### Instructions for the task
Each line below must be reproduced exactly.

═══ Dataset records ═══

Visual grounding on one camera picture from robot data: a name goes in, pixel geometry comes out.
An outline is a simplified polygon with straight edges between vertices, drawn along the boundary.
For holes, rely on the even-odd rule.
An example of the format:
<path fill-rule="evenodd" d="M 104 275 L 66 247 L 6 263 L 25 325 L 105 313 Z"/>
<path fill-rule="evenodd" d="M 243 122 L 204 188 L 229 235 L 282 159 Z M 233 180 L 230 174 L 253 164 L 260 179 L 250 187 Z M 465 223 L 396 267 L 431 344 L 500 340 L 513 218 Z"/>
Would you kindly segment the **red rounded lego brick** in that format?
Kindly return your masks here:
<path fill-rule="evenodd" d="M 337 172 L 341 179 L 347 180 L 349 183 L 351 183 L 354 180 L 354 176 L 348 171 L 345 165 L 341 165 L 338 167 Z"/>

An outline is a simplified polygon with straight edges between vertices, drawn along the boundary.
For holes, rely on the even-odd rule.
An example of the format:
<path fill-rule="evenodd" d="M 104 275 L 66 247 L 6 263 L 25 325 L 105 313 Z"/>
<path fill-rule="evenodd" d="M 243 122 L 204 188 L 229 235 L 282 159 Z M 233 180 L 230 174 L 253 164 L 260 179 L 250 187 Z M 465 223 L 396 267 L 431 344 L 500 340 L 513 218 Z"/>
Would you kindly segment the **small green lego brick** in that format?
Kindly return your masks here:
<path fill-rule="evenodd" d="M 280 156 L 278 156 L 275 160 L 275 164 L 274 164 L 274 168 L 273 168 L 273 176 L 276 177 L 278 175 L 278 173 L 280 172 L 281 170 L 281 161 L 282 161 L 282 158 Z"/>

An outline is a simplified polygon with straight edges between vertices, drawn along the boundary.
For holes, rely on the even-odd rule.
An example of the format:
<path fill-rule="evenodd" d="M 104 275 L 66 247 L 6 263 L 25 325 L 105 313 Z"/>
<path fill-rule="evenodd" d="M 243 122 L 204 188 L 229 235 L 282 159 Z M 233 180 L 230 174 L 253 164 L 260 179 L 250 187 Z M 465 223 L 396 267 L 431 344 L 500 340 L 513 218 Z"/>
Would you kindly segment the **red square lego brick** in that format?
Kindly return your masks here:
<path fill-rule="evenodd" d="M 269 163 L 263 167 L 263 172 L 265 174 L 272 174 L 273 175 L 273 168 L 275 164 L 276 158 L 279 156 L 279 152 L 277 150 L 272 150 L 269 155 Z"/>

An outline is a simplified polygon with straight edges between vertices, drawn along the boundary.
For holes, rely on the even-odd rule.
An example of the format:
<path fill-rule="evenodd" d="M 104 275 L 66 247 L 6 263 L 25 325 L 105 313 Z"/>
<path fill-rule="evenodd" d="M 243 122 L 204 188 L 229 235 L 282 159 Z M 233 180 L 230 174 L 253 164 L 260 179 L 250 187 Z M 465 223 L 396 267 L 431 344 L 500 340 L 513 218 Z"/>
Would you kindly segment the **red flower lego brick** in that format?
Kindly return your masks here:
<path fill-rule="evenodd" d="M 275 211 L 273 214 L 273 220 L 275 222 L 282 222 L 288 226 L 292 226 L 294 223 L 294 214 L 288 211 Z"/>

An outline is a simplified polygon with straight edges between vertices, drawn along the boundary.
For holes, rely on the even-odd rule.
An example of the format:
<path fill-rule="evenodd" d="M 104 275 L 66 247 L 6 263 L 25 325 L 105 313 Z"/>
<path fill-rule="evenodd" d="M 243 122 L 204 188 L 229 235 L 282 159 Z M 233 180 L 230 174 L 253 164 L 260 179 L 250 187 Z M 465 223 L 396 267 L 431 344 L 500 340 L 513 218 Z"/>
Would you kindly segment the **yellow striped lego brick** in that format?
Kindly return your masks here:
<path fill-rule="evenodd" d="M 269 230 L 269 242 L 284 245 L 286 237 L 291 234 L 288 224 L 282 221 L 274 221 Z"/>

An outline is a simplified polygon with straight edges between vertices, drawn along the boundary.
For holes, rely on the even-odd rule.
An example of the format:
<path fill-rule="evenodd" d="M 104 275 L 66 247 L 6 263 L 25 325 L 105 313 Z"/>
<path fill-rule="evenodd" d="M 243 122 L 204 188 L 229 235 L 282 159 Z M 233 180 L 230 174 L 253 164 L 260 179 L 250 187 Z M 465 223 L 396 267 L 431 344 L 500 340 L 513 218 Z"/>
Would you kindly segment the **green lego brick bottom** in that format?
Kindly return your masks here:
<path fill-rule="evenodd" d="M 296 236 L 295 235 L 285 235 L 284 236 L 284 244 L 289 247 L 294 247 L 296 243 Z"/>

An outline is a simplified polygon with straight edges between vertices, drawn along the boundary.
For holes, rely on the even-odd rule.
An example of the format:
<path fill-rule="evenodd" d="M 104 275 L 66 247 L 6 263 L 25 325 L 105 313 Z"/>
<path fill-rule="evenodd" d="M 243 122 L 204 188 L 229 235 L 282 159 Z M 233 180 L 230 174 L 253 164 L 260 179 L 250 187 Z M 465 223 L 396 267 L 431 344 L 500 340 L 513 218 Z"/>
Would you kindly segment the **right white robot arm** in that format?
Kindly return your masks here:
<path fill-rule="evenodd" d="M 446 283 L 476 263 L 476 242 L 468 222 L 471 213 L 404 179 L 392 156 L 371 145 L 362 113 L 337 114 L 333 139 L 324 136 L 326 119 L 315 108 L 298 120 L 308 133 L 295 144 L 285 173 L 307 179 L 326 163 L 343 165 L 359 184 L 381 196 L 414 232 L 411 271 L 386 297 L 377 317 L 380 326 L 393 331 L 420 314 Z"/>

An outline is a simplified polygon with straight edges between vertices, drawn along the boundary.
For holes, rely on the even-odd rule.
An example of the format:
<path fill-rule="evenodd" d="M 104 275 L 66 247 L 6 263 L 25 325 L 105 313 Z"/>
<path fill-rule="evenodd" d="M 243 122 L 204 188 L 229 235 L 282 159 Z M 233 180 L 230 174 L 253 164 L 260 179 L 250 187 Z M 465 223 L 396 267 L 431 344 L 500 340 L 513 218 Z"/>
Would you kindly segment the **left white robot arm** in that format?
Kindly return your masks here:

═══

### Exercise result
Visual grounding on one camera picture from robot data: a name goes in, pixel geometry comes out.
An outline is a simplified polygon with straight edges between vertices, drawn along the boundary.
For holes, rely on the even-odd rule.
An example of the format:
<path fill-rule="evenodd" d="M 104 275 L 66 247 L 6 263 L 25 325 L 105 313 Z"/>
<path fill-rule="evenodd" d="M 243 122 L 204 188 L 229 235 L 282 159 Z M 233 180 L 230 174 L 253 164 L 260 179 L 250 187 Z M 465 223 L 396 267 L 431 344 L 500 340 L 513 218 Z"/>
Would you kindly segment the **red rounded lego brick** in that format?
Kindly return your masks here:
<path fill-rule="evenodd" d="M 337 172 L 341 179 L 347 180 L 349 183 L 351 183 L 354 180 L 354 176 L 348 171 L 345 165 L 341 165 L 338 167 Z"/>

An outline is a simplified polygon with straight edges between vertices, drawn along the boundary.
For holes, rely on the even-odd rule.
An example of the format:
<path fill-rule="evenodd" d="M 104 275 L 66 247 L 6 263 L 25 325 L 105 313 Z"/>
<path fill-rule="evenodd" d="M 243 122 L 204 188 L 229 235 L 282 159 Z M 233 180 L 230 174 L 253 164 L 260 179 L 250 187 Z M 465 223 L 396 267 L 431 344 L 500 340 L 513 218 Z"/>
Would you kindly segment the **small green lego brick** in that format?
Kindly return your masks here:
<path fill-rule="evenodd" d="M 280 156 L 278 156 L 275 160 L 275 164 L 274 164 L 274 168 L 273 168 L 273 176 L 276 177 L 278 175 L 278 173 L 280 172 L 281 170 L 281 161 L 282 161 L 282 158 Z"/>

An outline is a simplified polygon with straight edges between vertices, drawn along the boundary.
For holes, rely on the even-odd rule.
An example of the format:
<path fill-rule="evenodd" d="M 104 275 L 66 247 L 6 263 L 25 325 L 105 313 Z"/>
<path fill-rule="evenodd" d="M 243 122 L 204 188 L 229 235 L 282 159 Z M 233 180 L 230 174 L 253 164 L 260 179 L 250 187 Z M 465 223 L 396 267 L 431 344 L 500 340 L 513 218 Z"/>
Would you kindly segment the **red square lego brick** in that format?
Kindly return your masks here:
<path fill-rule="evenodd" d="M 269 163 L 263 167 L 263 172 L 265 174 L 272 174 L 273 175 L 273 168 L 275 164 L 276 158 L 279 156 L 279 152 L 277 150 L 272 150 L 269 155 Z"/>

An outline is a simplified polygon with straight edges between vertices, drawn along the boundary.
For holes, rely on the even-odd rule.
An example of the format:
<path fill-rule="evenodd" d="M 104 275 L 66 247 L 6 263 L 25 325 L 105 313 Z"/>
<path fill-rule="evenodd" d="M 243 122 L 204 188 L 229 235 L 282 159 Z M 233 180 L 230 174 L 253 164 L 260 179 L 250 187 Z M 465 223 L 396 267 L 431 344 L 500 340 L 513 218 Z"/>
Would you kindly segment the **red flower lego brick** in that format?
Kindly return your masks here:
<path fill-rule="evenodd" d="M 275 211 L 273 214 L 273 220 L 275 222 L 282 222 L 288 226 L 292 226 L 294 223 L 294 214 L 288 211 Z"/>

An outline is a simplified polygon with straight edges between vertices, drawn along the boundary.
For holes, rely on the even-odd rule.
An example of the format:
<path fill-rule="evenodd" d="M 104 275 L 66 247 L 6 263 L 25 325 L 105 313 Z"/>
<path fill-rule="evenodd" d="M 243 122 L 204 188 L 229 235 L 282 159 Z M 233 180 L 230 174 L 253 164 L 260 179 L 250 187 Z M 465 223 L 396 267 L 431 344 L 500 340 L 513 218 Z"/>
Would you kindly segment the **yellow striped lego brick** in that format?
Kindly return your masks here:
<path fill-rule="evenodd" d="M 269 230 L 269 242 L 284 245 L 286 237 L 291 234 L 288 224 L 282 221 L 274 221 Z"/>

An outline is a simplified polygon with straight edges between vertices, drawn along the boundary.
For holes, rely on the even-odd rule.
An example of the format:
<path fill-rule="evenodd" d="M 104 275 L 66 247 L 6 263 L 25 325 L 105 313 Z"/>
<path fill-rule="evenodd" d="M 243 122 L 204 188 L 229 235 L 282 159 Z M 233 180 L 230 174 L 253 164 L 260 179 L 250 187 Z M 465 223 L 396 267 L 431 344 L 500 340 L 513 218 Z"/>
Would you kindly segment the **green lego brick bottom** in that format?
Kindly return your masks here:
<path fill-rule="evenodd" d="M 296 236 L 295 235 L 285 235 L 284 236 L 284 244 L 289 247 L 294 247 L 296 243 Z"/>

An outline is a simplified polygon with straight edges between vertices, drawn along the boundary.
For holes, rely on the even-odd rule.
An example of the format:
<path fill-rule="evenodd" d="M 104 275 L 66 247 L 6 263 L 25 325 L 105 313 Z"/>
<path fill-rule="evenodd" d="M 243 122 L 204 188 L 229 235 L 282 159 Z M 233 180 L 230 174 L 253 164 L 260 179 L 250 187 Z M 465 223 L 396 267 L 431 344 L 500 340 L 513 218 Z"/>
Would you kindly segment the **right white robot arm** in that format?
Kindly return your masks here:
<path fill-rule="evenodd" d="M 446 283 L 476 263 L 476 242 L 468 222 L 471 213 L 404 179 L 392 156 L 371 145 L 362 113 L 337 114 L 333 139 L 324 136 L 326 119 L 315 108 L 298 120 L 308 133 L 295 144 L 285 173 L 307 179 L 326 163 L 343 165 L 359 184 L 381 196 L 414 232 L 411 271 L 386 297 L 377 317 L 380 326 L 393 331 L 420 314 Z"/>

An outline is a simplified polygon with straight edges between vertices, drawn along the boundary.
For holes, rely on the even-odd rule.
An example of the format:
<path fill-rule="evenodd" d="M 104 275 L 66 247 L 6 263 L 25 325 L 105 313 Z"/>
<path fill-rule="evenodd" d="M 243 122 L 204 188 L 229 235 L 282 159 Z M 233 180 L 230 174 L 253 164 L 260 179 L 250 187 Z M 465 223 L 396 267 L 431 344 L 500 340 L 513 218 Z"/>
Would you kindly segment the **left white robot arm** in that format?
Kindly return your masks here:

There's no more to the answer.